Cerebral malaria is a complication that arises from the most dangerous form of the blood disease. It is the main cause of death from malaria and kills hundreds of thousands of children in Africa every year.
Since malaria is a blood-borne disease, the brain should be isolated from it by the blood–brain barrier, which restricts the transfer of certain compounds from the blood to the brain. It was not clear how this barrier is breached in cases of cerebral malaria.
Now, Shanshan Howland, Chek Meng Poh and Laurent Rénia of the Singapore Immunology Network have shown how malaria breaks through the blood–brain barrier in mice.
They discovered that cells that line the blood vessels, known as endothelial cells, take up material from malaria-infected red blood cells coursing through the blood vessels in the mice's brains. These endothelial cells then 'display' small fragments of proteins (peptides) derived from the parasite on their surfaces (see image). This means the peptides act as targets for the body's immune system, which mistakes them for parasitic cells.
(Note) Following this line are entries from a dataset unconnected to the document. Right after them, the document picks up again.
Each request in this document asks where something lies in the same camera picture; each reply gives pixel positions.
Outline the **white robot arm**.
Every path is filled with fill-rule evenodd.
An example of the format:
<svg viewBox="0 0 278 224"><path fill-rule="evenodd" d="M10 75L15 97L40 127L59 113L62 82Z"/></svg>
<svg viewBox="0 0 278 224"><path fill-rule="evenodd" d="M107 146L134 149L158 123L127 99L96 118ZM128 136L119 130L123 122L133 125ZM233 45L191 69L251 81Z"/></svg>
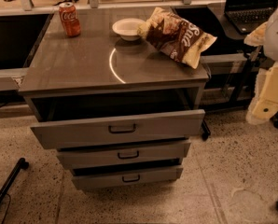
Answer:
<svg viewBox="0 0 278 224"><path fill-rule="evenodd" d="M278 8L244 39L244 43L253 47L262 46L264 55L274 61L268 70L259 69L255 97L248 106L247 122L258 125L278 112Z"/></svg>

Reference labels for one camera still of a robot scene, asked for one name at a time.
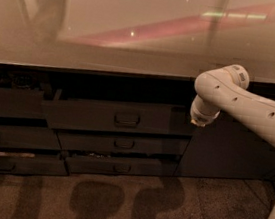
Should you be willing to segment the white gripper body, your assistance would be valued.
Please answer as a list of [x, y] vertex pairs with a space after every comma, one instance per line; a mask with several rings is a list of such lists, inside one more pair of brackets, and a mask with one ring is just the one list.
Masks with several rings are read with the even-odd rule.
[[207, 104], [207, 102], [194, 101], [190, 108], [191, 119], [207, 125], [212, 124], [214, 120], [220, 115], [220, 110], [214, 105]]

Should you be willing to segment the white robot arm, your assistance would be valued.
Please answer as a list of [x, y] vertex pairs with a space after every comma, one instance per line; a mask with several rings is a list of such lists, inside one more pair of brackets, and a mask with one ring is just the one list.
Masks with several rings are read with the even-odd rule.
[[275, 148], [275, 100], [249, 92], [249, 84], [240, 64], [201, 73], [194, 82], [192, 124], [207, 126], [225, 111]]

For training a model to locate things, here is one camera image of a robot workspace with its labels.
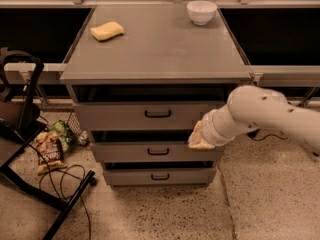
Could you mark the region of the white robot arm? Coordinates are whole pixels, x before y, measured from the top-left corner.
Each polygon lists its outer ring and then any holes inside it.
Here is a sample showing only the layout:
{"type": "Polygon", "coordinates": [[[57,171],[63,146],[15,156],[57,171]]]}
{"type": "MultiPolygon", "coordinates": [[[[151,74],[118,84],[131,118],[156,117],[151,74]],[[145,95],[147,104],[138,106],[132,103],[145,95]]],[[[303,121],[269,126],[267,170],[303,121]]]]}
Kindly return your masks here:
{"type": "Polygon", "coordinates": [[[188,146],[213,149],[257,129],[276,129],[320,153],[320,113],[290,105],[282,93],[253,85],[235,88],[224,106],[206,113],[196,123],[188,146]]]}
In particular, they are attacked by immune cells known as killer T cells, and in this way the blood–brain barrier is broken down, often with fatal results.
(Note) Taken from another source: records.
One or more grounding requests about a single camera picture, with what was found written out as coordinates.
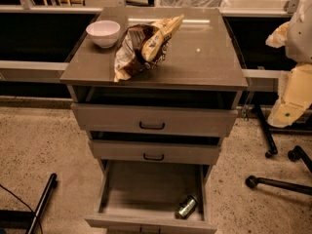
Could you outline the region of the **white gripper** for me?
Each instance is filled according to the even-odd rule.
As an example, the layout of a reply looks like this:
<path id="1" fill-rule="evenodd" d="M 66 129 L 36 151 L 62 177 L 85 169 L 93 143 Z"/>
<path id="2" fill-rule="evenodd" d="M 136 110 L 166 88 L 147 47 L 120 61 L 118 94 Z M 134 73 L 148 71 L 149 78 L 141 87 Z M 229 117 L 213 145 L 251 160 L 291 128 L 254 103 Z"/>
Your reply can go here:
<path id="1" fill-rule="evenodd" d="M 281 48 L 286 44 L 289 23 L 278 26 L 266 39 L 265 44 Z M 292 125 L 312 104 L 312 64 L 299 63 L 288 74 L 282 101 L 277 101 L 268 116 L 267 123 L 277 128 Z"/>

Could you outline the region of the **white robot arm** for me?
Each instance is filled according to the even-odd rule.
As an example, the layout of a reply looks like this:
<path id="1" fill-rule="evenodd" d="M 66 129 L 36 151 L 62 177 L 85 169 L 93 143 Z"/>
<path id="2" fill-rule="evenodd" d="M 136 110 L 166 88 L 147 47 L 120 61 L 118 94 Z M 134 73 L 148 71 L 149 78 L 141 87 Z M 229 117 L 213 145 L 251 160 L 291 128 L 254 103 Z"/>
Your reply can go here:
<path id="1" fill-rule="evenodd" d="M 267 119 L 269 125 L 285 128 L 299 119 L 312 104 L 312 0 L 305 0 L 290 21 L 277 27 L 265 44 L 285 47 L 286 56 L 296 62 L 283 71 L 278 81 L 278 99 Z"/>

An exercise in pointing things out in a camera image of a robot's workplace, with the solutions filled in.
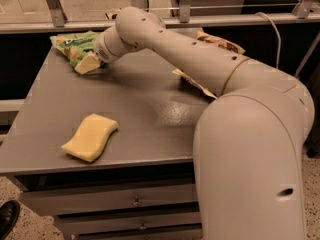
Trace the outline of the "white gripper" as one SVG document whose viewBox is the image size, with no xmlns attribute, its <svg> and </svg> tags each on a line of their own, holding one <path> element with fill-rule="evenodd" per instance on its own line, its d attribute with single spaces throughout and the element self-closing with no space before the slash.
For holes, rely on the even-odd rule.
<svg viewBox="0 0 320 240">
<path fill-rule="evenodd" d="M 75 67 L 81 75 L 96 70 L 101 66 L 101 61 L 112 63 L 127 53 L 137 51 L 135 45 L 123 41 L 116 28 L 107 28 L 93 41 L 93 52 L 88 52 Z"/>
</svg>

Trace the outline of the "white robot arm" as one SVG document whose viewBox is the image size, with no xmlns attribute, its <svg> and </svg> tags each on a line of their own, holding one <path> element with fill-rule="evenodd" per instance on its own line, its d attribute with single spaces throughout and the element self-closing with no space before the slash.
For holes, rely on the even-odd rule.
<svg viewBox="0 0 320 240">
<path fill-rule="evenodd" d="M 307 240 L 301 158 L 315 109 L 295 77 L 122 9 L 93 42 L 100 60 L 150 49 L 217 98 L 201 114 L 193 163 L 204 240 Z"/>
</svg>

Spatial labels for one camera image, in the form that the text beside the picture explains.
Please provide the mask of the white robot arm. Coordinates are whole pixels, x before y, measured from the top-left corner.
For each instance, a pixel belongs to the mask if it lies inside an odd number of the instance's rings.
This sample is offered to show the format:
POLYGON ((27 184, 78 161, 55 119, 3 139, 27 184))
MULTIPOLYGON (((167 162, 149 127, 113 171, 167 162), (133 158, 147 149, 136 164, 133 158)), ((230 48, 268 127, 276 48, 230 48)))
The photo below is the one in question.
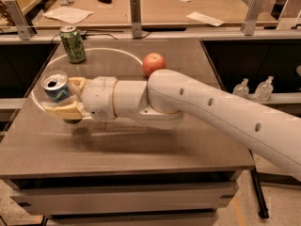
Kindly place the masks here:
POLYGON ((185 113, 206 121, 254 153, 301 180, 301 120, 274 108, 215 89, 182 73, 161 69, 147 80, 69 77, 51 72, 41 86, 52 102, 43 109, 66 121, 130 118, 172 129, 185 113))

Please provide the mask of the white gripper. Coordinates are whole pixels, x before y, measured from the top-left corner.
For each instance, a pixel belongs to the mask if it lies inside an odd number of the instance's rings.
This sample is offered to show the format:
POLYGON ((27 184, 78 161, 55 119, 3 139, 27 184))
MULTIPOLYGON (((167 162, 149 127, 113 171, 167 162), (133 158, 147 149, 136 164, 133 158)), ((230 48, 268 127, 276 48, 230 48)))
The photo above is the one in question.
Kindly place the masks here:
POLYGON ((99 76, 90 81, 85 77, 70 77, 69 92, 71 95, 81 95, 83 104, 74 101, 69 105, 42 107, 46 113, 63 120, 81 120, 86 109, 96 121, 113 121, 116 118, 113 94, 117 82, 115 77, 99 76))

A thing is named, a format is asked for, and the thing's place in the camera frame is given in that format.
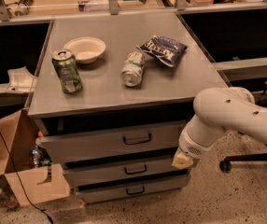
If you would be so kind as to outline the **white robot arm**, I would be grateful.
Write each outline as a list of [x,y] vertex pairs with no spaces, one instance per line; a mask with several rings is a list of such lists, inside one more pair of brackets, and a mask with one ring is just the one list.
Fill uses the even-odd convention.
[[191,167],[229,131],[244,133],[267,145],[267,107],[255,104],[244,88],[209,88],[193,101],[194,116],[179,135],[172,165]]

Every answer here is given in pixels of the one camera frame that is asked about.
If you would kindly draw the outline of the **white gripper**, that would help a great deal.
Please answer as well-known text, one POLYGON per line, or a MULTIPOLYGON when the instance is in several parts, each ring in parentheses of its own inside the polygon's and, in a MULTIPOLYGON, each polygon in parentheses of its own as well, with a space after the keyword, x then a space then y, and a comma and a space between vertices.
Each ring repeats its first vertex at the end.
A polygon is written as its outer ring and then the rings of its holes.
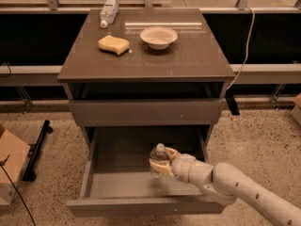
POLYGON ((183 183, 196 184, 200 180, 199 161, 187 153, 179 154, 173 148, 166 147, 166 154, 169 160, 150 160, 150 174, 152 177, 175 176, 183 183))

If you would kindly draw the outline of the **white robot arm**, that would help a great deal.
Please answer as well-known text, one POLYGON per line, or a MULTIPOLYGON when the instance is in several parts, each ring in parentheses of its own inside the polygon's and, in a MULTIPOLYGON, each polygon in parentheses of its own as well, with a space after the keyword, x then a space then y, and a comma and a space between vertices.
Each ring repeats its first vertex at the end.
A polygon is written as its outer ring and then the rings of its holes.
POLYGON ((159 143, 150 152, 150 166, 161 175, 191 184, 210 199, 229 205, 239 198, 274 226, 301 226, 301 209, 257 184, 228 163, 212 166, 159 143))
A similar process may occur in humans ― the researchers showed that endothelial cells from the human brain grown in culture also take up malarial parasites in a similar way. But to conclusively prove this connection will require ascertaining whether there are any equivalent peptides with the same function in humans.
The finding has the potential to save lives. "Right now, the only treatment available is anti malarial drugs to kill the parasites, and the mortality rate in African children can be around 20 per cent even with treatment. Children often die within a day or two of entering hospital," says Howland. "If we can block presentation of peptides by endothelial cells or the immune recognition of such, it could buy time for anti malarials to clear the parasites."
The discovery is significant for other serious neurological diseases besides cerebral malaria. "The ability to display peptides from pathogens is generally restricted to specialized immune cells, but our study has shown for the first time that brain endothelial cells can also do the same," explains Howland. "This has important implications for multiple sclerosis, encephalitis and meningitis."